On Thu, 14 Nov 2024 at 07:09:03 +0100, Helmut Grohne wrote:
> We basically take for granted
> that every system that is running systemd as pid 1 (container or not) is
> providing logging services.

Indeed, this is a motivating factor for the way systemd implements logging:
the systemd authors want it to be something that the authors of system
services can take for granted as "part of the API", so that authors of
system services aren't all expected to implement their own equivalent of
e.g. /var/log/apache2/, with its own configuration.

Specifically, systemd-as-pid-1 implies that /dev/log, syslog(3), the
sd_journal family of APIs, the sockets in /run/systemd/journal, and even
the stderr of a service with no special configuration are all reasonable
ways to log diagnostic messages, and messages sent to any of those places
will end up in the Journal somehow.

Precisely where Journal messages will end up is a decision for the
sysadmin (a limited-size transient database in /run/log, a larger
database in /var/log/journal that persists across reboots, flat text
files in /var/log, and/or forwarding to a remote log server), but the
only components that need to know which choice the sysadmin has made
here, other than journald itself, are those that directly interact with
the logs behind systemd's back (for example by reading /var/log/syslog).

I think it could be reasonable to say that any fully-bootable
Debian system with an init system should be expected to provide the
non-systemd-specific subset of this interface: a writeable /dev/log and
therefore a working syslog(3), and perhaps also providing some sort of
reasonable stderr to system services by default. Precisely where logs
sent to those places end up is a quality-of-implementation issue, with
answers that could include an in-memory ring buffer, flat text files, a
remote log server, or in the worst case scenario, /dev/null (in which case
the services will still work but their diagnostic messages will be lost).

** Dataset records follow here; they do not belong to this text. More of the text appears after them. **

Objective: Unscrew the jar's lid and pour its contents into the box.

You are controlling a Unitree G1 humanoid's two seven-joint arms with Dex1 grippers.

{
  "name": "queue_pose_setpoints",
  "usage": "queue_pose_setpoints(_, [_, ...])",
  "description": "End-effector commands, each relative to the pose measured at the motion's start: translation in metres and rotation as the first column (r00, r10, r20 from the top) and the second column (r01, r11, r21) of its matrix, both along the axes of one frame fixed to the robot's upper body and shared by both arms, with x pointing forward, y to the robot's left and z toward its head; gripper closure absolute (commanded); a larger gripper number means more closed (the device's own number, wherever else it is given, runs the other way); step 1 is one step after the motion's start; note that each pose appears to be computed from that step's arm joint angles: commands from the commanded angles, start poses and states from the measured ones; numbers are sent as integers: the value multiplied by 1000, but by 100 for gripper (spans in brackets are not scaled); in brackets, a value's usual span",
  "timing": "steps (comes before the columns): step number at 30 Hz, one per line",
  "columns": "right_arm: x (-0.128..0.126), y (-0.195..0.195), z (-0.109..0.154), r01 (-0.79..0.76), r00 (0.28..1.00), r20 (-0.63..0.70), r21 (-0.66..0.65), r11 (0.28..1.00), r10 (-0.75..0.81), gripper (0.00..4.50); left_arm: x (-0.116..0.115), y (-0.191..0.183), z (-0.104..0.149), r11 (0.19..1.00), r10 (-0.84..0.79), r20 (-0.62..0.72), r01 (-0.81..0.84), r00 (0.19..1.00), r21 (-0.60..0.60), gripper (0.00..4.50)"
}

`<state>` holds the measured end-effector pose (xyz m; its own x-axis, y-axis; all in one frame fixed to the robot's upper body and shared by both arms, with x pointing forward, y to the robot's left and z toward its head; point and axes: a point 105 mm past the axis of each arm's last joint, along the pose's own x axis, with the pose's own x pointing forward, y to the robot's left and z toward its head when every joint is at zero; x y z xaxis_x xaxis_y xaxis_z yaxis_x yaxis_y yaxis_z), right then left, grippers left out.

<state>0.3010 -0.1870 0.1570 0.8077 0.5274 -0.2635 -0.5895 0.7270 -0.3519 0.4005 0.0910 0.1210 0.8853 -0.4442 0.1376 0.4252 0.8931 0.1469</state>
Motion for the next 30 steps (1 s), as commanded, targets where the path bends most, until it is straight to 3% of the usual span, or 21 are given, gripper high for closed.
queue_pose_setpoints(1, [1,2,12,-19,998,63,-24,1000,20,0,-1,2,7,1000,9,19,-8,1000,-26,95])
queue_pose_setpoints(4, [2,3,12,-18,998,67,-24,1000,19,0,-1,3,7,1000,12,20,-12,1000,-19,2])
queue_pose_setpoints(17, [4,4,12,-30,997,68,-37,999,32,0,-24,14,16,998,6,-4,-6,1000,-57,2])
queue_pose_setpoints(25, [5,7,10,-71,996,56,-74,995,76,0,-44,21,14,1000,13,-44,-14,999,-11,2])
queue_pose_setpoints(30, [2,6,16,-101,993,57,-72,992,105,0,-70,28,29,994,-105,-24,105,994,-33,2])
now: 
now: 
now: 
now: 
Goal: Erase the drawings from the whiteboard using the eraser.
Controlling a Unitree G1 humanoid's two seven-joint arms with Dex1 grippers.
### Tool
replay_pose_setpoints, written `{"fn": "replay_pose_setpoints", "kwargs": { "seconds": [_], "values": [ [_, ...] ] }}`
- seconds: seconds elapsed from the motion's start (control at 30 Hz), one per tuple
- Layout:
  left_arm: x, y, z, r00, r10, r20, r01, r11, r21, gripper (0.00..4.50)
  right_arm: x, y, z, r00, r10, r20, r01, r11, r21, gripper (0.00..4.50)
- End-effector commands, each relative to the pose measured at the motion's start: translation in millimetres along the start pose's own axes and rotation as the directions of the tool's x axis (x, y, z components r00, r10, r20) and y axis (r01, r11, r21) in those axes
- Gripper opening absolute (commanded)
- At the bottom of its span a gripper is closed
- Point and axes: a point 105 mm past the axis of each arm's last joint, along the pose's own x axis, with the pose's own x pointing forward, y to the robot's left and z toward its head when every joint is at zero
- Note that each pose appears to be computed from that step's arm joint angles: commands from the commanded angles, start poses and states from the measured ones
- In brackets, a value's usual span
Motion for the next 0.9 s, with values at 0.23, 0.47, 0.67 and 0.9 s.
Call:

For Debian systems without an init system - meaning chroots, and "thin"
application containers with no init system, which are essentially the same
concept implemented differently - it is already the case that there is no
dependency that you can add to a package that will guarantee that there is
a working /dev/log. If the chroot/container manager implementation happens
to provide a working /dev/log, then it will continue to work whether
your package has a dependency on system-log-daemon or not. Otherwise,
it will not work, and adding a dependency on system-log-daemon will not
solve that (because a system-log-daemon like rsyslog will be *installed*,
but that doesn't mean anything for whether it is *running*).